Medical Cannabis in France: What the First Major Study Reveals About Its Actual Impact
Four years after the launch of the national pilot program, a study commissioned by the ANSM finally provides concrete data on the effect of medical cannabis on treatments and the care pathways of French patients. The results, published in September 2025 by the AHeaD team at the Inserm Research Center at the University of Bordeaux and obtained by the Union of Industrialists for the Promotion of Hemp Extracts (UIVEC) following a CADA request, are encouraging.
A first-of-its-kind experiment, real-world data
France's Pilot Program for Medical Cannabis began on March 26, 2021 and officially ended on December 31, 2024. His original goal The goal was to test the feasibility of the prescription and dispensing process, and, secondarily, to collect the first French data on the efficacy and safety of cannabis in a medical setting.

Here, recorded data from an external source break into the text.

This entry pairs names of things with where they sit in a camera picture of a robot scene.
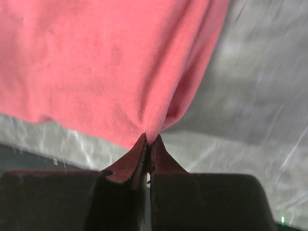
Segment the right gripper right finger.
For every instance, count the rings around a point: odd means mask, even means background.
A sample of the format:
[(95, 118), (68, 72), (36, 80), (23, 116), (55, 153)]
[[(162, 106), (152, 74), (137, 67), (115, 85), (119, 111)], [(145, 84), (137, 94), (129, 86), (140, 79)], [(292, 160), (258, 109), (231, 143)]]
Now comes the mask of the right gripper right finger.
[(260, 182), (247, 174), (189, 173), (158, 136), (151, 146), (154, 231), (273, 231)]

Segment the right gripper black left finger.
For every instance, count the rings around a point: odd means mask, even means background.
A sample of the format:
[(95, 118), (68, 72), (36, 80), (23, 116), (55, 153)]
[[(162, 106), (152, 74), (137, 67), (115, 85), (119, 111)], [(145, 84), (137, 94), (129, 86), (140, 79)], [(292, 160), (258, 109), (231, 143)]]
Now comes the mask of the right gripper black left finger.
[(138, 231), (145, 220), (147, 139), (102, 171), (8, 170), (3, 231)]

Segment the pink red t shirt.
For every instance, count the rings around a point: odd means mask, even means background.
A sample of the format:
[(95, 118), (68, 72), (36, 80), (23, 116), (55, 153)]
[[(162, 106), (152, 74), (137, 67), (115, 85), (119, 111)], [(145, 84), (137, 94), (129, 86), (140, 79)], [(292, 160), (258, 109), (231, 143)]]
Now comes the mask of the pink red t shirt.
[(3, 0), (0, 111), (131, 148), (179, 121), (227, 0)]

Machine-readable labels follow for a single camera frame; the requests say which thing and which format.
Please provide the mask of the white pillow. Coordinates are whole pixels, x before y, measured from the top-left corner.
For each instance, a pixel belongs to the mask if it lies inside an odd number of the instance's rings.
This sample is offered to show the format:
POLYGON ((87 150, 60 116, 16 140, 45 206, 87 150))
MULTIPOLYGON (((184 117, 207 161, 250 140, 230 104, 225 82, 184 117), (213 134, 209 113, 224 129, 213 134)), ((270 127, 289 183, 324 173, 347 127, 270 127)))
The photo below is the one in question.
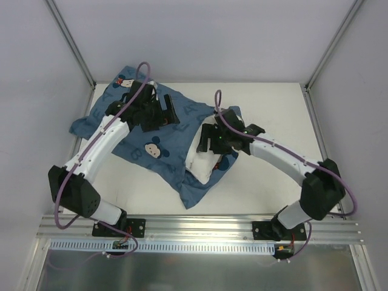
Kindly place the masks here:
POLYGON ((211 150, 197 152, 197 146, 201 137, 201 127, 196 132, 186 156, 186 169, 201 183, 207 184, 221 155, 214 154, 211 150))

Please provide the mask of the blue cartoon print pillowcase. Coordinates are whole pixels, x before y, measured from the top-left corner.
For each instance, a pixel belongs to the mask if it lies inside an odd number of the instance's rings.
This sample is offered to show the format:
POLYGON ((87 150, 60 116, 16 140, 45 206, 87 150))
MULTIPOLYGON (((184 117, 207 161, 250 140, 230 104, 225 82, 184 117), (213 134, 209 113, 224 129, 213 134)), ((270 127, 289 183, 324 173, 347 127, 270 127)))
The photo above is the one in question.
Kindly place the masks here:
POLYGON ((113 154, 159 174, 175 191, 186 209, 197 205, 238 158, 236 152, 221 155, 207 184, 201 184, 187 169, 186 156, 193 138, 204 123, 214 123, 214 109, 158 83, 159 97, 169 94, 180 120, 159 130, 143 132, 136 126, 115 147, 113 154))

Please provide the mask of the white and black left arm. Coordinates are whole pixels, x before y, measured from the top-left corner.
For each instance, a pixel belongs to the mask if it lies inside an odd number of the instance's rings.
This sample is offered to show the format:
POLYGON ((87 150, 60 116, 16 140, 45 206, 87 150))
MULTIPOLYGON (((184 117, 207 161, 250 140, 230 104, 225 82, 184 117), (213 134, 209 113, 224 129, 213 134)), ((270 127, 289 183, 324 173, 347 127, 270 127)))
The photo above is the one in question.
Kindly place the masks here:
POLYGON ((69 227, 59 222, 58 210, 63 207, 99 222, 112 236, 123 235, 127 228, 126 211, 103 200, 92 185, 99 168, 135 127, 150 132, 177 123, 179 119, 169 94, 159 98, 153 84, 133 81, 129 92, 107 107, 86 145, 62 167, 52 166, 48 171, 56 226, 69 227))

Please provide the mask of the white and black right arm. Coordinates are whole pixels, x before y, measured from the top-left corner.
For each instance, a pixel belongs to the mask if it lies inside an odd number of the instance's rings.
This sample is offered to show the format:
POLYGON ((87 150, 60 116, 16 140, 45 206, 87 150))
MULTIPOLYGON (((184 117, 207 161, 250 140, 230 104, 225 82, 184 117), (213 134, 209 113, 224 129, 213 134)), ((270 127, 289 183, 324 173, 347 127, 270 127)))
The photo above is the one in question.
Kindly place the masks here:
POLYGON ((220 155, 244 152, 268 162, 301 187, 299 200, 283 207, 263 226, 253 227, 253 237, 258 240, 290 239, 295 227, 310 220, 322 220, 345 196, 334 161, 314 161, 296 154, 263 128, 245 125, 232 109, 223 110, 215 115, 214 122, 201 126, 196 150, 220 155))

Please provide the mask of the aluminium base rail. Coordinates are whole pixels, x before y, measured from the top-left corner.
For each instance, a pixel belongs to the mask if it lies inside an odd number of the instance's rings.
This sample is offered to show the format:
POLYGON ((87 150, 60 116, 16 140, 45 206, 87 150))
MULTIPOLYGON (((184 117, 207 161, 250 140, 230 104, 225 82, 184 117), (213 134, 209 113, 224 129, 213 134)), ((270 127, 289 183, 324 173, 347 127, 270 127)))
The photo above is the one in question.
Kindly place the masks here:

It was in this context that the ANSM commissioned the Bordeaux research team to conduct the U.Cannabis study, the final report of which was published on September 15, 2025. The methodology is based on data matching the ReCann register, which listed the patients included in the trial, with those from the National Health Data System (SNDS), the massive database of the French national health insurance system. In practical terms, this made it possible to track, month by month, changes in each patient’s medication use and healthcare utilization over a period ranging from one year before the start of medical cannabis treatment to six months afterward.
A total of 1,971 patients were included in the final analysis, following data cleaning and verification of matching. The median age was 56 years, and 54% of the patients were women. The vast majority of the population was treated for two conditions: refractory neuropathic pain (56.1% of patients) and painful spasticity associated with multiple sclerosis or other central nervous system disorders (17.6%). The other indications—palliative care, refractory symptoms in oncology, and refractory epilepsy—each accounted for less than 11% of the cohort. Medical cannabis is prescribed to these patients as a last resort, that is, after other treatments have failed.
Lower Use of Pain Relievers, Especially Among Patients with Neuropathic Pain
The most robust finding of the study concerns refractory neuropathic pain, by far the best-documented indication due to the size of the patient cohorts. Before starting medical cannabis, approximately 73% of patients consistently used pain relievers every month. As soon as treatment began, this proportion dropped significantly: on average, 40 out of every 1,000 patients stopped using pain relievers of any type.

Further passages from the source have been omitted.